Could you share the “unique” taxonomy strings that seem to be shared? I’m guessing they are subtly different in some way that the computer is seeing (such as a trailing ; or s__ or something) but which is otherwise not very meaningful.
So having just done that, I can see that the second pair (Veillonellaceae) are actually not exactly the same because one has the 'g' and 's' and the other doesn't (would you mind explaining why this would happen?), but the first pair still look the same to me.
I'm pretty sure I used the pretrained Greengenes 13.8 99% feature classifier to assign taxonomies -- sorry I'm not at the office at the moment so can't check for sure.

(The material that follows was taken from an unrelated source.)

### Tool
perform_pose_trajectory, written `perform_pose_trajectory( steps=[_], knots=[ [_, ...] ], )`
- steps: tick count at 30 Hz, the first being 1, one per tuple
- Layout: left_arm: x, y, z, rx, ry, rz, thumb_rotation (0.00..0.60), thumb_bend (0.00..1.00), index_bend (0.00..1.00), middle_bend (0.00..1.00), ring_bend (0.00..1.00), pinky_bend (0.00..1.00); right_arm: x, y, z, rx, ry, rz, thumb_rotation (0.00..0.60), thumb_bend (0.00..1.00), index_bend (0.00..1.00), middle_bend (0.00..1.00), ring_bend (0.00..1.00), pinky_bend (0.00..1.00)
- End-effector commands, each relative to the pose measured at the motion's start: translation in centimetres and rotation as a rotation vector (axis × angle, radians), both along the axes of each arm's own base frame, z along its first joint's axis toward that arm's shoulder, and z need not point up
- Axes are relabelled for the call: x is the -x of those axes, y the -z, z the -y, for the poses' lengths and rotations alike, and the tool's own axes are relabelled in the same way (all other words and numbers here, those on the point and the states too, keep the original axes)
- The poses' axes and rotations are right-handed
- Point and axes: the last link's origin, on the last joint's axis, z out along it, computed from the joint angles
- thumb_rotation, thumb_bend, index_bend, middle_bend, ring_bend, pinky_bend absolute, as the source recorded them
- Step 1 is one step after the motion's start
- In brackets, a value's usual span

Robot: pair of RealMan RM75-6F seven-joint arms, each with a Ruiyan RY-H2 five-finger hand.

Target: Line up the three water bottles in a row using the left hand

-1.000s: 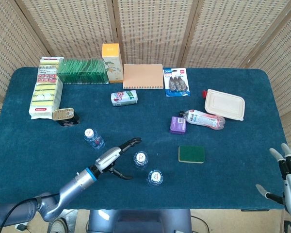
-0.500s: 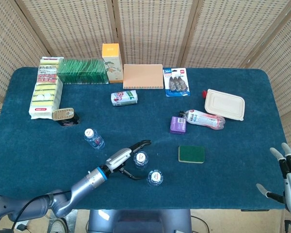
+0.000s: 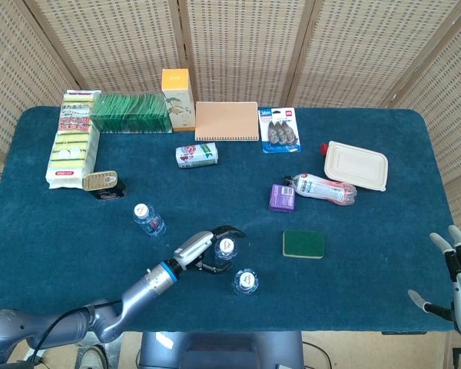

Your intuition is correct, it's just that collapsing basically sums up all of the observations at a given taxonomic level's assignment. So before you collapse the table, you have that information between your table and the FeatureData[Taxonomy], but once you collapse, the individual sequences get smushed together into the same taxonomy string.
As an example:
FeatureTable[Frequency]
f1 f2 f3
s1 1 1 1
s2 0 9 1
FeatureData[Taxonomy]
f1 k__X;p__Y;c__Z
f2 k__X;p__Y;c__Z
f3 k__A;p__B;c__C
After collapsing:
k__X;p__Y;c__Z k__A;p__B;c__C
s1 2 1
s2 9 1
The one without the g / s was only assigned to k__Bacteria;p__Firmicutes;c__Clostridia;o__Clostridiales;f__Veillonellaceae but that isn't 7 levels deep, so it qiime taxa collapse padded it out with __. The one that ended with g / s was assigned to an OTU that didn't have a genus/species specific annotation in Greengenes.
As for the first set, I honestly have no explanation as to why and how that happened. Would you be able to DM me the two collapsed and filtered tables? I can double check a couple things in the provenance to make sure something didn't go wrong.
(Just as a sanity-check, there's definitely some shared features that are removed from both tables right? The filtering hasn't failed to remove things?)
@Matilda_H-D discovered the mistake in my instructions that was causing ...;g__Corynebacterium;s__ to show up in both tables after filtering.
The first line of a metadata file is always treated as a header line. The above string was the first line in the .csv that was pulled off of the summarize visualizations. This meant that even though it was assigned in both datasets, the feature-data filter-features command never actually got to see the ID to remove it.